Exercise data -
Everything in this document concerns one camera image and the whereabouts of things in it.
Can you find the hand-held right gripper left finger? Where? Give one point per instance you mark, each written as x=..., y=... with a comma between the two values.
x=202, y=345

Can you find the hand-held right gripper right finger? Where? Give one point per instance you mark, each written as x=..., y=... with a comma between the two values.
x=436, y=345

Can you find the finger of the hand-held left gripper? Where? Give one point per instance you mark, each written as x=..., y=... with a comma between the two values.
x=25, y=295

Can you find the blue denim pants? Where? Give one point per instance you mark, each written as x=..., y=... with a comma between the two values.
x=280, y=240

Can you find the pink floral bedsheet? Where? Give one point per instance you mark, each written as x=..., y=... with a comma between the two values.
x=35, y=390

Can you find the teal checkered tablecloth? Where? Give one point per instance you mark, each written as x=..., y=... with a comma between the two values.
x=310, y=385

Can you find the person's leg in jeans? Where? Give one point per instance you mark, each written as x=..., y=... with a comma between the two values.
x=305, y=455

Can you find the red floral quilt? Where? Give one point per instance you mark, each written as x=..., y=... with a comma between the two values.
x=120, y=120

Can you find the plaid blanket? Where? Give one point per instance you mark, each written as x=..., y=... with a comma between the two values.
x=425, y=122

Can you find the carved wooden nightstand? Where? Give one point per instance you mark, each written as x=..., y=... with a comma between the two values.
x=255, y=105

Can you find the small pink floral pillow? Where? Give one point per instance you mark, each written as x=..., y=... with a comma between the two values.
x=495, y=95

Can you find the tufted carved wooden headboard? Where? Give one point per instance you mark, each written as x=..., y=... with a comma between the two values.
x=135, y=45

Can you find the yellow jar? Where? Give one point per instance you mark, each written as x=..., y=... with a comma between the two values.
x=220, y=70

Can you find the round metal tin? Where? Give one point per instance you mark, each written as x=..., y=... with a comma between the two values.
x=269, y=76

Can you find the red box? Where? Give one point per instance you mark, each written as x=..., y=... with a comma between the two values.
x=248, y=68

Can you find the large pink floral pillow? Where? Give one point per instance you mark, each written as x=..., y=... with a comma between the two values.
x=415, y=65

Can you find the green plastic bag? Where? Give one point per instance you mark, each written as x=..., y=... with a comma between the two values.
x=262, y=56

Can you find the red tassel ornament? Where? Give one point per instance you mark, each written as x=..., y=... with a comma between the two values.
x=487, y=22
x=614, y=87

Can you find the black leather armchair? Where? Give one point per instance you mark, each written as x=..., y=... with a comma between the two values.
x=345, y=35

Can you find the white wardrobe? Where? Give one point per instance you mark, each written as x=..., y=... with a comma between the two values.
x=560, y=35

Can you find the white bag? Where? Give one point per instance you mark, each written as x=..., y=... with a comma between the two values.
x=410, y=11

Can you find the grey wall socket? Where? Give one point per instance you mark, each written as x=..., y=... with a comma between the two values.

What is required - Please retype each entry above exactly as it is written.

Answer to this problem -
Everything in this document concerns one camera image and the whereabouts of things in it.
Can you find the hand-held right gripper left finger? Where? Give one point per instance you mark, each written as x=..., y=... with a comma between the two values.
x=202, y=345

Can you find the hand-held right gripper right finger? Where? Give one point per instance you mark, each written as x=..., y=... with a comma between the two values.
x=436, y=345

Can you find the finger of the hand-held left gripper? Where? Give one point per instance you mark, each written as x=..., y=... with a comma between the two values.
x=25, y=295

Can you find the blue denim pants? Where? Give one point per instance you mark, each written as x=..., y=... with a comma between the two values.
x=280, y=240

Can you find the pink floral bedsheet? Where? Give one point per instance you mark, each written as x=..., y=... with a comma between the two values.
x=35, y=390

Can you find the teal checkered tablecloth? Where? Give one point per instance you mark, each written as x=..., y=... with a comma between the two values.
x=310, y=385

Can you find the person's leg in jeans? Where? Give one point per instance you mark, each written as x=..., y=... with a comma between the two values.
x=305, y=455

Can you find the red floral quilt? Where? Give one point per instance you mark, each written as x=..., y=... with a comma between the two values.
x=120, y=120

Can you find the plaid blanket? Where? Give one point per instance you mark, each written as x=..., y=... with a comma between the two values.
x=425, y=122

Can you find the carved wooden nightstand? Where? Give one point per instance you mark, each written as x=..., y=... with a comma between the two values.
x=255, y=105

Can you find the small pink floral pillow? Where? Give one point per instance you mark, each written as x=..., y=... with a comma between the two values.
x=495, y=95

Can you find the tufted carved wooden headboard? Where? Give one point per instance you mark, each written as x=..., y=... with a comma between the two values.
x=135, y=45

Can you find the yellow jar? Where? Give one point per instance you mark, each written as x=..., y=... with a comma between the two values.
x=220, y=70

Can you find the round metal tin? Where? Give one point per instance you mark, each written as x=..., y=... with a comma between the two values.
x=269, y=76

Can you find the red box? Where? Give one point per instance you mark, each written as x=..., y=... with a comma between the two values.
x=248, y=68

Can you find the large pink floral pillow? Where? Give one point per instance you mark, each written as x=..., y=... with a comma between the two values.
x=415, y=65

Can you find the green plastic bag? Where? Give one point per instance you mark, each written as x=..., y=... with a comma between the two values.
x=262, y=56

Can you find the red tassel ornament? Where? Give one point per instance you mark, each written as x=..., y=... with a comma between the two values.
x=487, y=22
x=614, y=87

Can you find the black leather armchair? Where? Give one point per instance you mark, each written as x=..., y=... with a comma between the two values.
x=345, y=35

Can you find the white wardrobe? Where? Give one point per instance you mark, each written as x=..., y=... with a comma between the two values.
x=560, y=35

Can you find the white bag? Where? Give one point per instance you mark, each written as x=..., y=... with a comma between the two values.
x=410, y=11

Can you find the grey wall socket? Where? Give one point per instance you mark, each written as x=..., y=... with a comma between the two values.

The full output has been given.